What you have to do: Collect every line below that contains the word "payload".

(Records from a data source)
== Segment start ==

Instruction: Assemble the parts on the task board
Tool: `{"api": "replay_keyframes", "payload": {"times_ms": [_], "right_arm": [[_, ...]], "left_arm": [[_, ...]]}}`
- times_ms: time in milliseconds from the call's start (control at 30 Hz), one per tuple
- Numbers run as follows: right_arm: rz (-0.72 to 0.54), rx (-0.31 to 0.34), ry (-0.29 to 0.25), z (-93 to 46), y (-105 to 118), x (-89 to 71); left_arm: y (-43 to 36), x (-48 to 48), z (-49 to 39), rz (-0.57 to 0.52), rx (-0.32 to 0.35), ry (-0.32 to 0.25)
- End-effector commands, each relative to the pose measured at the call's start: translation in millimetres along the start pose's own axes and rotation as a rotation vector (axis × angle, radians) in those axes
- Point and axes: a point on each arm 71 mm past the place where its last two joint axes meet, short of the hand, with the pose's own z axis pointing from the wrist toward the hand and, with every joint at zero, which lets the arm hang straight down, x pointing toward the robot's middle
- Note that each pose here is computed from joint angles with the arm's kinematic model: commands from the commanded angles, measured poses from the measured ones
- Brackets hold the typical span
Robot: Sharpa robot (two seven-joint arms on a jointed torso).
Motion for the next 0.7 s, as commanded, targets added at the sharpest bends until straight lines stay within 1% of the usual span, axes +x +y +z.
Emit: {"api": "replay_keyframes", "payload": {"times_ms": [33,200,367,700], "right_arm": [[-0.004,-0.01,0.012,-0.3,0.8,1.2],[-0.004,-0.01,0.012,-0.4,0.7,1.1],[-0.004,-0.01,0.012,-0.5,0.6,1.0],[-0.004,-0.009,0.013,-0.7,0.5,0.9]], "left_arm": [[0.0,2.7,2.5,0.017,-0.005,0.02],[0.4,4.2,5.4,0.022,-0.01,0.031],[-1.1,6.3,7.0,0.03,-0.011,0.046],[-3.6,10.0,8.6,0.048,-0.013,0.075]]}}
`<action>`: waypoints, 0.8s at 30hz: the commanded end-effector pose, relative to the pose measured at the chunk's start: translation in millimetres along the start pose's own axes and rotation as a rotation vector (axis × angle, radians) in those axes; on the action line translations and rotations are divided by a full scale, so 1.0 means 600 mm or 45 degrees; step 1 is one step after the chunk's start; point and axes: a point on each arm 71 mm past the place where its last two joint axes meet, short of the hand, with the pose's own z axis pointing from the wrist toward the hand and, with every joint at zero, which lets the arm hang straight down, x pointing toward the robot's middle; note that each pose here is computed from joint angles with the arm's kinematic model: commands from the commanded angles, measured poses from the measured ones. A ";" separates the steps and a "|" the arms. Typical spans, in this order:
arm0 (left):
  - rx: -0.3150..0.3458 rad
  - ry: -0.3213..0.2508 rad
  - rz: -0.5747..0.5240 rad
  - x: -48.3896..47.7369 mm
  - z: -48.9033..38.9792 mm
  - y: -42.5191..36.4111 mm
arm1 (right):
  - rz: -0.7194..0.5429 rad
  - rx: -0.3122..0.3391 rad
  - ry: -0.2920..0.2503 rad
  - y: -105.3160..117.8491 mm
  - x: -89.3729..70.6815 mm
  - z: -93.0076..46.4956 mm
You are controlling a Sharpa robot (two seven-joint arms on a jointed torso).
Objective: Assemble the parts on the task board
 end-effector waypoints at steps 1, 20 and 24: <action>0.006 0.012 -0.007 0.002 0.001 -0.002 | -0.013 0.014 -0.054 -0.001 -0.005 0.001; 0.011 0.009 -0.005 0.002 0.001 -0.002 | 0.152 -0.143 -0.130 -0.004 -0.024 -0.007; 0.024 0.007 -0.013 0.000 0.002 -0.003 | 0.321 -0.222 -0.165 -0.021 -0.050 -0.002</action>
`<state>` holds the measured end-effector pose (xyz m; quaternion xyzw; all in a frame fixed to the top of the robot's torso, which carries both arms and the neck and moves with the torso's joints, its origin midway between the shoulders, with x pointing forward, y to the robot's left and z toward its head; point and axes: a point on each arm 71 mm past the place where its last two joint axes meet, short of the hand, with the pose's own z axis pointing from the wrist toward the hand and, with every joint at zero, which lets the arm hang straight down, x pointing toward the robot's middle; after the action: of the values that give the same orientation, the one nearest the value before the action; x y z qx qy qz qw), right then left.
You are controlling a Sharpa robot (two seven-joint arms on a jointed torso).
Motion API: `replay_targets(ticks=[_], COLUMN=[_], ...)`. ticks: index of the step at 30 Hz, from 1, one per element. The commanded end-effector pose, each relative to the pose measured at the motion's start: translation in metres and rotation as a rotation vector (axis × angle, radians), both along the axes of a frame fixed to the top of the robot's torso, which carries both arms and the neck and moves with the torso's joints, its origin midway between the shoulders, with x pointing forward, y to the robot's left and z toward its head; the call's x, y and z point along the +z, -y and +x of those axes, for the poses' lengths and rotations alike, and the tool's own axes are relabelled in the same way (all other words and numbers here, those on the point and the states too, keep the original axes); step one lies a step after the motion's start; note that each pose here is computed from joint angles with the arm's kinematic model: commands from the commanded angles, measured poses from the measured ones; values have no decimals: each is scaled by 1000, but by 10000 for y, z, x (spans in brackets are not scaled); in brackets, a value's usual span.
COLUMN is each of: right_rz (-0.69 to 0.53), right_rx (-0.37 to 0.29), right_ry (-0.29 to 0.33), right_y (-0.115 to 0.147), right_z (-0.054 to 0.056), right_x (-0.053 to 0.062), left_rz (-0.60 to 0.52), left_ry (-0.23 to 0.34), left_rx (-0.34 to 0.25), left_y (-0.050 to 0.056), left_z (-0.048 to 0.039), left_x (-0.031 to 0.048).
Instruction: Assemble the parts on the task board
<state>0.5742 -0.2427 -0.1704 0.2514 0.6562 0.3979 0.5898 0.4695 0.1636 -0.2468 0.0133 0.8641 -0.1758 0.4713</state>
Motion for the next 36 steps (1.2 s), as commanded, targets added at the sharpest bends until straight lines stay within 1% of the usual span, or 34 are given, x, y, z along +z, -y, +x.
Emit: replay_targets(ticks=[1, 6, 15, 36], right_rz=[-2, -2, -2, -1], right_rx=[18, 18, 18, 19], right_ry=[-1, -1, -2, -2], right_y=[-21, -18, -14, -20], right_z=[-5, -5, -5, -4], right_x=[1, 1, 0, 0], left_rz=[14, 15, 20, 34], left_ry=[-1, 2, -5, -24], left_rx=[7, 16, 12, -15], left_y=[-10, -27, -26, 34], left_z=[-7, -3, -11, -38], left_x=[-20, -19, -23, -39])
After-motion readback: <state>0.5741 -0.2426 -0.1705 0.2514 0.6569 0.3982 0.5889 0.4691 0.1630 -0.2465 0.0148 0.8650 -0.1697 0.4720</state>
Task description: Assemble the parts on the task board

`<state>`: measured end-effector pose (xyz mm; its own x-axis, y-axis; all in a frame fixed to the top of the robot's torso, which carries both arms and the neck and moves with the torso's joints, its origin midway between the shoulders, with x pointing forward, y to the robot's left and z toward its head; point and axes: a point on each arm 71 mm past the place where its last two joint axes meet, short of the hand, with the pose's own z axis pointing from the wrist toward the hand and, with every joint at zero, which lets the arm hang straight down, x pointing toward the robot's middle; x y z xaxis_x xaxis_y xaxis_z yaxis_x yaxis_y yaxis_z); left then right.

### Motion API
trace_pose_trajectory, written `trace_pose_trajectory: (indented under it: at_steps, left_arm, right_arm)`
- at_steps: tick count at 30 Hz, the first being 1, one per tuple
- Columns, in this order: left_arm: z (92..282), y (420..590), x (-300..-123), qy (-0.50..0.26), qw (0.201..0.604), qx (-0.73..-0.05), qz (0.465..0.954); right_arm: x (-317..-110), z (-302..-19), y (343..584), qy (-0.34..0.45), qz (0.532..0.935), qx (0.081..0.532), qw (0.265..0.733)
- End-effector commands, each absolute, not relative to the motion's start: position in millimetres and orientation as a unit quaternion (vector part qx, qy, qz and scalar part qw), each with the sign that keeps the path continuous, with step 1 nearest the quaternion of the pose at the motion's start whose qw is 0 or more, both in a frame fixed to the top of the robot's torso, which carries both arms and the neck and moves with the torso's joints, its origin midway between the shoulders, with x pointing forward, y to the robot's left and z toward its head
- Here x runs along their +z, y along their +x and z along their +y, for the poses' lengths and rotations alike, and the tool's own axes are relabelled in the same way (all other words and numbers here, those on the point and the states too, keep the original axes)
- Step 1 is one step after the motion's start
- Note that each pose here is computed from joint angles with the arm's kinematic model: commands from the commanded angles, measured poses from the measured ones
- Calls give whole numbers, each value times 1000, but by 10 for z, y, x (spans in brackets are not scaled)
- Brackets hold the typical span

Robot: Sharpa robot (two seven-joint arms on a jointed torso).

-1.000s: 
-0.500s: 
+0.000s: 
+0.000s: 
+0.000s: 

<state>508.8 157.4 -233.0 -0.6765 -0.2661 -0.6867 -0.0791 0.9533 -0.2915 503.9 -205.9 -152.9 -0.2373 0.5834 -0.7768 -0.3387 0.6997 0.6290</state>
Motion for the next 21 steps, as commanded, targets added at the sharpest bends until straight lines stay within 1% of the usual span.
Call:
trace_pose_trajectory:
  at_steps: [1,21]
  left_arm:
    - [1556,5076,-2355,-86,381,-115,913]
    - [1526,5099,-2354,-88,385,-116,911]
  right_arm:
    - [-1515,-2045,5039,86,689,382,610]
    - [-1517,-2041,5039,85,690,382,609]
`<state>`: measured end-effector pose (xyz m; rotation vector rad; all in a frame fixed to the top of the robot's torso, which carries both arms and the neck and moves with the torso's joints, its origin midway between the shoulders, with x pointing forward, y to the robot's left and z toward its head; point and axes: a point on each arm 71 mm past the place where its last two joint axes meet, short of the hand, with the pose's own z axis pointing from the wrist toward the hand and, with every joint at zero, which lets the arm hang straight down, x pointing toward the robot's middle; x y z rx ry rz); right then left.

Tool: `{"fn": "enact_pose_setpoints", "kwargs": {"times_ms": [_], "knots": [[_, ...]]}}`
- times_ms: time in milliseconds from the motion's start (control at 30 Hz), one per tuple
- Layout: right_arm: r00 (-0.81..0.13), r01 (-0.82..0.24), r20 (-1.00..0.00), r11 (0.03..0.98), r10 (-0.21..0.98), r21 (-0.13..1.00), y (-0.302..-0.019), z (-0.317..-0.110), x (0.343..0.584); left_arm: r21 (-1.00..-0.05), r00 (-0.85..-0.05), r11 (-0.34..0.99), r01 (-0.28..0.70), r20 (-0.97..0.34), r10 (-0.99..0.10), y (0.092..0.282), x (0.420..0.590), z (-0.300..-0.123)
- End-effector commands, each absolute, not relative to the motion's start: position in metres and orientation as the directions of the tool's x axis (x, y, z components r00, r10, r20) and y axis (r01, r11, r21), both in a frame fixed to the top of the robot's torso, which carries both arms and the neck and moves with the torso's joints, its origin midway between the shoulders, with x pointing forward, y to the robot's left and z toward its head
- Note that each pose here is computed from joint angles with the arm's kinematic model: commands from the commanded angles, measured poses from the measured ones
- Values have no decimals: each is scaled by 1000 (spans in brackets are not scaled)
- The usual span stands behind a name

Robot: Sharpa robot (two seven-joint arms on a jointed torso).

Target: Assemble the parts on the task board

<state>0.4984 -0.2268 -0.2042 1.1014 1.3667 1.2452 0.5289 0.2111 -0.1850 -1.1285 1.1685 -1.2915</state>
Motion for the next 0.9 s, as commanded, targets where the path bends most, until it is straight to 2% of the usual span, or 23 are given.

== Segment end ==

Exercise output:
Tool: `{"api": "replay_keyframes", "payload": {"times_ms": [_], "right_arm": [[_, ...]], "left_arm": [[_, ...]]}}`
Emit: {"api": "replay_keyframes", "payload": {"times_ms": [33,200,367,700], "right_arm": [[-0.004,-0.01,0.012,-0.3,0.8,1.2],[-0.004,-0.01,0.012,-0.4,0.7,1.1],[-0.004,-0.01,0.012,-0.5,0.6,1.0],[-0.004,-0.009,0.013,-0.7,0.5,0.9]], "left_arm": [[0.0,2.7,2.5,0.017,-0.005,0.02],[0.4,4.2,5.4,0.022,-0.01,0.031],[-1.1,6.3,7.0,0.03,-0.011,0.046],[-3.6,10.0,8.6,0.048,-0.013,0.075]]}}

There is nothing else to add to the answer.